1) ${F^{-1}}$ is fully faithful.

2) Every open set in ${U}$ in ${\mathcal{T}}$ has a covering of the form ${\{f^{-1}(V_\alpha)\rightarrow U\}}$ where ${V_\alpha}$ are open in ${\mathcal{T}'}$.

3) A collection ${\{V_\alpha\rightarrow V}$ in ${\mathcal{T}'}$ is a covering if ${\{f^{-1}(V_\alpha)\rightarrow f^{-1}(V)\}}$ is a covering in ${\mathcal{T}}$.

Note that an equivalence of topologies in not the same thing as the two sites being “isomorphic”. Equivalence is a weaker notion.

Now that we have a generalized notion of a topological space (on a category), we can try to generalize sheaves on sites.
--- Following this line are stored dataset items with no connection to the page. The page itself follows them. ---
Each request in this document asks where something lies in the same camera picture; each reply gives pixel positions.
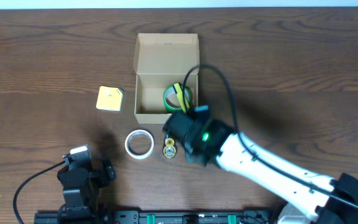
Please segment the yellow sticky note pad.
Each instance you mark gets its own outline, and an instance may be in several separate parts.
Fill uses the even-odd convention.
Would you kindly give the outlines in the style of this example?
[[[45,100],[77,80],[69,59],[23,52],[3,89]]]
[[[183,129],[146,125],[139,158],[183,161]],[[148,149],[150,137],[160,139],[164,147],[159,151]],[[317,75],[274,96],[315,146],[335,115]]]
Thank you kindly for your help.
[[[118,87],[100,86],[96,108],[106,111],[120,111],[124,90]]]

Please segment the green tape roll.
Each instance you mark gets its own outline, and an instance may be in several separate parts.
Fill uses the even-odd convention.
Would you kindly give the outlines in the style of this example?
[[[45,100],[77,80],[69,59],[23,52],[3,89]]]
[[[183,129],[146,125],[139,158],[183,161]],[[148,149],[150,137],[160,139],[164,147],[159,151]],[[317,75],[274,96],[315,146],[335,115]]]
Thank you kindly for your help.
[[[163,93],[163,103],[165,109],[168,112],[182,111],[177,96],[174,92],[173,85],[170,85]]]

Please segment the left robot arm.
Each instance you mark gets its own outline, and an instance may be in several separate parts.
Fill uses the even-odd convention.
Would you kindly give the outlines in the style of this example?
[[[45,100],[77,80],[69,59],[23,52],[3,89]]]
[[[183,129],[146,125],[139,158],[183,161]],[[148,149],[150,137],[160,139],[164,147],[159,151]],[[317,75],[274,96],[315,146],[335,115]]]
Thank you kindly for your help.
[[[116,178],[110,160],[93,169],[90,156],[65,156],[66,166],[58,171],[65,204],[57,213],[58,223],[114,223],[112,212],[98,202],[99,190]]]

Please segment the white tape roll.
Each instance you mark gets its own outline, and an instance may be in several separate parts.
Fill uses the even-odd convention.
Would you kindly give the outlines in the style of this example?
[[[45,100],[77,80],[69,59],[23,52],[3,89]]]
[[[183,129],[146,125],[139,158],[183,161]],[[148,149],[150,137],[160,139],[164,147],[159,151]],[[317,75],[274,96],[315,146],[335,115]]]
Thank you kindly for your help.
[[[124,143],[127,154],[137,160],[148,158],[153,153],[154,146],[154,136],[145,129],[133,130],[127,135]]]

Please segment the brown cardboard box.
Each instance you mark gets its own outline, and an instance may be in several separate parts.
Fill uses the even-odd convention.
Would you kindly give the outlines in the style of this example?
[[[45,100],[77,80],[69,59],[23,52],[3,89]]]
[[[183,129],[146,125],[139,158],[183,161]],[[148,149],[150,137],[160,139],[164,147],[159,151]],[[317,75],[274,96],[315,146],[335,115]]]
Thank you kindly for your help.
[[[171,116],[163,94],[186,81],[191,104],[198,105],[198,34],[139,33],[134,55],[136,73],[134,115],[139,124],[163,124]]]

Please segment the yellow highlighter pen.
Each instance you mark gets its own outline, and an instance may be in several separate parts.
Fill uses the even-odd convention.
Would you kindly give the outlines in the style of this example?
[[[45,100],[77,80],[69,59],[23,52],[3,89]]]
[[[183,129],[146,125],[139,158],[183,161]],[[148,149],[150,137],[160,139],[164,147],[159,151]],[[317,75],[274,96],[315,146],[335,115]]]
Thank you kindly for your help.
[[[177,96],[181,110],[186,113],[190,108],[191,93],[187,87],[183,87],[181,83],[175,83],[173,85],[174,92]]]

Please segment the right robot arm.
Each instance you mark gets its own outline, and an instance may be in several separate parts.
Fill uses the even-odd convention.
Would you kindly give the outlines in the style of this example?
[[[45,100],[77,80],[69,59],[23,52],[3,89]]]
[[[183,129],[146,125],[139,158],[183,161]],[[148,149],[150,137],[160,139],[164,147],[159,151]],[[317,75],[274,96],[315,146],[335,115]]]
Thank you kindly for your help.
[[[232,126],[199,113],[176,112],[163,130],[202,164],[214,162],[287,201],[280,222],[358,223],[358,180],[349,174],[335,179],[299,167]]]
Again, this has been done in two other places (here and here), so we’ll hit the highlights.

Recall that a sheaf on a standard topological space, ${X}$, is just a contravariant functor from the category of open subsets of ${X}$ plus some stuff that makes it “local”. Since all of these things were just stated categorically, it extends in a natural way to any site. Thus we get a category of sheaves on a site denoted ${Sh(\mathcal{T})}$.
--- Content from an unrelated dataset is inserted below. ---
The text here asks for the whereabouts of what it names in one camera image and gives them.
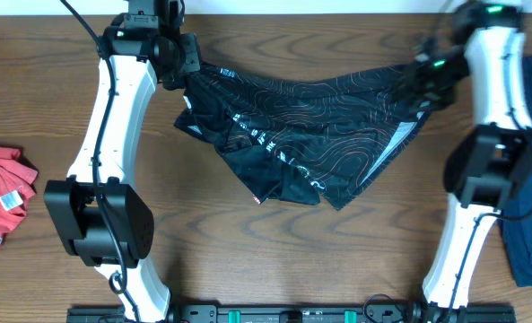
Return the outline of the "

It turns out that if you have a category with two equivalent topologies, then the pushforward induces an equivalence of categories ${F_*: Sh(\mathcal{T})\rightarrow Sh(\mathcal{T}')}$, and hence the natural map of cohomology is an iso ${H^i(\mathcal{T}', F_*\mathcal{F})\rightarrow H^i(\mathcal{T}, \mathcal{F})}$.

So for instance you could define the site ${X_C}$ to be the category with objects holomorphic maps from analytic sets ${U\rightarrow X(\mathbb{C})}$ to the ${\mathbb{C}}$-valued points that are local homeomorphisms and coverings to be if the union of the image actually covers ${X}$. Then we have a continuous map ${F: X_C\rightarrow X_{et}}$ since given an \'{e}tale map ${U\rightarrow X}$ if we look at the underlying analytic sets ${U(\mathbb{C})\rightarrow X(\mathbb{C})}$ this is a local homeo. One can check that this is actually an equivalence of topologies. Thus we get that computing complex analytic cohomology or étale cohomology will give the same answer.

Here is why the big site is important. We can only compare Grothendieck topologies on a category if, well, the underlying category is the same. Taking the category as all scheme maps into ${X}$, and then designating certain ones as “special” by the topology allows us to compare the topologies. Notice the underlying categories in the small sites are not the same. The category of open immersions ${U\rightarrow X}$ is not the same as the category of étale maps ${U\rightarrow X}$. I’ve never seen this reasoning for the big site pointed out, and it confused me for awhile, so that’s why I’m making a big deal out of it.

(New edit:) It seems that the above point I just made isn’t universal in the literature for the following reason. There are obviously continuous maps between two sites where the underlying categories aren’t the same. For instance, any of the big sites have a continuous maps to the (same) small sites just by sending the map to itself. It is possible for a continuous map between two sites with different underlying categories to be an equivalence. The comment above was mostly based on Vistoli’s stack notes, in which he only defines equivalence of Grothendieck topologies on the same category.

That seems enough for today. Just to reiterate, the ultimate goal is to figure out what a gerbe is, but in order to do that we need to know what a stack is.